DATA SHOWN =>
================================

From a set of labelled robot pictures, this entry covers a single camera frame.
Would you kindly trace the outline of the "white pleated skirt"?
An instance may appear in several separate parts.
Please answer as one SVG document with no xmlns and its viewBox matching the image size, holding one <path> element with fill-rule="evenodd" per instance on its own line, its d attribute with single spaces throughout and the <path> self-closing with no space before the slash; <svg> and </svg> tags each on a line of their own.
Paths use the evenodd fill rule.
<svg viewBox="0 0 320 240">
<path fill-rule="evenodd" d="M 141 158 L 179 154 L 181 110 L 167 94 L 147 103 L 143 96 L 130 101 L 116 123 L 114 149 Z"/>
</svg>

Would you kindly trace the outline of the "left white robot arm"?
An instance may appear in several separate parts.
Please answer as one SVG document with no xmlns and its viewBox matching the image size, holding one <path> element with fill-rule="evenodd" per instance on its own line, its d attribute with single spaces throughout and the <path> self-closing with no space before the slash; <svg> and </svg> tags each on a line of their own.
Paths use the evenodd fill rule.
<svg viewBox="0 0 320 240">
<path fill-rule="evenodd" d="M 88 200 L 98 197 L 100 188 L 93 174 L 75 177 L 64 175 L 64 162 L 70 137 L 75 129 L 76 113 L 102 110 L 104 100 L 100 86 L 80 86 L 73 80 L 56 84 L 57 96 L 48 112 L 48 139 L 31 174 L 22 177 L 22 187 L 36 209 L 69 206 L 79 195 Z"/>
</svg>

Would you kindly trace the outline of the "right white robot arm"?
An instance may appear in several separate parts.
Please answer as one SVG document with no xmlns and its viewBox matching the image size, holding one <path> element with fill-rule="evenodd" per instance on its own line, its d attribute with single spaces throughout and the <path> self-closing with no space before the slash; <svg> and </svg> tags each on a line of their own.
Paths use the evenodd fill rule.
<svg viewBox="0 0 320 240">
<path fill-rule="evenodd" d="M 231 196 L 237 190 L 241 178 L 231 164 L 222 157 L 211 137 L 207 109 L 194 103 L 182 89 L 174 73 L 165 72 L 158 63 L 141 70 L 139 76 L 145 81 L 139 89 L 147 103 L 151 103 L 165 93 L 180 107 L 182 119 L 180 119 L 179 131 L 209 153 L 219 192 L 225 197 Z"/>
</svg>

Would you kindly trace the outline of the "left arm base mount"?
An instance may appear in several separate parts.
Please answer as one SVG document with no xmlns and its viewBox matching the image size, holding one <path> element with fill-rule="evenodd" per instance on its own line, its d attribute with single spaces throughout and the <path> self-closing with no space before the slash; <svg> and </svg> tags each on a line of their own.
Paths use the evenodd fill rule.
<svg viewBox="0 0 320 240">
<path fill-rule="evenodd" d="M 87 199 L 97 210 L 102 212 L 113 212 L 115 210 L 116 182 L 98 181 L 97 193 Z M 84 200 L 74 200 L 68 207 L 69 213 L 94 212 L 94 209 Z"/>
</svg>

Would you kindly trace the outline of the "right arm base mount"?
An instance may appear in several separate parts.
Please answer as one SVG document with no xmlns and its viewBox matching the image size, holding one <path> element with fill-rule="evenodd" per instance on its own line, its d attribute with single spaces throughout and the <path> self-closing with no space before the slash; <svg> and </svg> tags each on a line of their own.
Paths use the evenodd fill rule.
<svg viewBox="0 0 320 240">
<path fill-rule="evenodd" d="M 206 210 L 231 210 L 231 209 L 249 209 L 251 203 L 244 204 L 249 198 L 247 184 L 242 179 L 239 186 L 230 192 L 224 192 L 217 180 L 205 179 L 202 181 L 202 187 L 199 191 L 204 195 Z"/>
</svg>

================================

TASK TO CARRY OUT =>
Say every entry again, exactly as it reads.

SOLUTION TO THIS PROBLEM =>
From a set of labelled robot pictures, this entry covers a single camera frame.
Would you kindly trace the outline of the "white pleated skirt"?
An instance may appear in several separate parts.
Please answer as one SVG document with no xmlns and its viewBox matching the image size, holding one <path> element with fill-rule="evenodd" per instance on its own line, its d attribute with single spaces throughout and the <path> self-closing with no space before the slash; <svg> and </svg> tags each on a line of their own.
Paths use the evenodd fill rule.
<svg viewBox="0 0 320 240">
<path fill-rule="evenodd" d="M 141 158 L 179 154 L 181 110 L 167 94 L 147 103 L 143 96 L 130 101 L 116 123 L 114 149 Z"/>
</svg>

Would you kindly trace the outline of the "left white robot arm"?
An instance may appear in several separate parts.
Please answer as one SVG document with no xmlns and its viewBox matching the image size, holding one <path> element with fill-rule="evenodd" per instance on its own line, its d attribute with single spaces throughout and the <path> self-closing with no space before the slash; <svg> and </svg> tags each on a line of their own.
Paths use the evenodd fill rule.
<svg viewBox="0 0 320 240">
<path fill-rule="evenodd" d="M 88 200 L 98 197 L 100 188 L 93 174 L 75 177 L 64 175 L 64 162 L 70 137 L 75 129 L 76 113 L 102 110 L 104 100 L 100 86 L 80 86 L 73 80 L 56 84 L 57 96 L 48 112 L 48 139 L 31 174 L 22 177 L 22 187 L 36 209 L 69 206 L 79 195 Z"/>
</svg>

Would you kindly trace the outline of the "right white robot arm"?
An instance may appear in several separate parts.
Please answer as one SVG document with no xmlns and its viewBox matching the image size, holding one <path> element with fill-rule="evenodd" per instance on its own line, its d attribute with single spaces throughout and the <path> self-closing with no space before the slash; <svg> and </svg> tags each on a line of their own.
Paths use the evenodd fill rule.
<svg viewBox="0 0 320 240">
<path fill-rule="evenodd" d="M 231 196 L 237 190 L 241 178 L 231 164 L 222 157 L 211 137 L 207 109 L 194 103 L 182 89 L 174 73 L 165 72 L 158 63 L 141 70 L 139 76 L 145 81 L 139 89 L 147 103 L 151 103 L 165 93 L 180 107 L 182 119 L 180 119 L 179 131 L 209 153 L 219 192 L 225 197 Z"/>
</svg>

Would you kindly trace the outline of the "left arm base mount"?
An instance may appear in several separate parts.
Please answer as one SVG document with no xmlns and its viewBox matching the image size, holding one <path> element with fill-rule="evenodd" per instance on its own line, its d attribute with single spaces throughout and the <path> self-closing with no space before the slash; <svg> and </svg> tags each on a line of their own.
Paths use the evenodd fill rule.
<svg viewBox="0 0 320 240">
<path fill-rule="evenodd" d="M 87 199 L 97 210 L 102 212 L 113 212 L 115 210 L 116 182 L 98 181 L 97 193 Z M 84 200 L 74 200 L 68 207 L 69 213 L 94 212 L 94 209 Z"/>
</svg>

Would you kindly trace the outline of the "right arm base mount"?
An instance may appear in several separate parts.
Please answer as one SVG document with no xmlns and its viewBox matching the image size, holding one <path> element with fill-rule="evenodd" per instance on its own line, its d attribute with single spaces throughout and the <path> self-closing with no space before the slash; <svg> and </svg> tags each on a line of their own.
Paths use the evenodd fill rule.
<svg viewBox="0 0 320 240">
<path fill-rule="evenodd" d="M 206 210 L 231 210 L 231 209 L 249 209 L 251 203 L 244 204 L 249 198 L 247 184 L 242 179 L 239 186 L 230 192 L 224 192 L 217 180 L 205 179 L 202 181 L 202 187 L 199 191 L 204 195 Z"/>
</svg>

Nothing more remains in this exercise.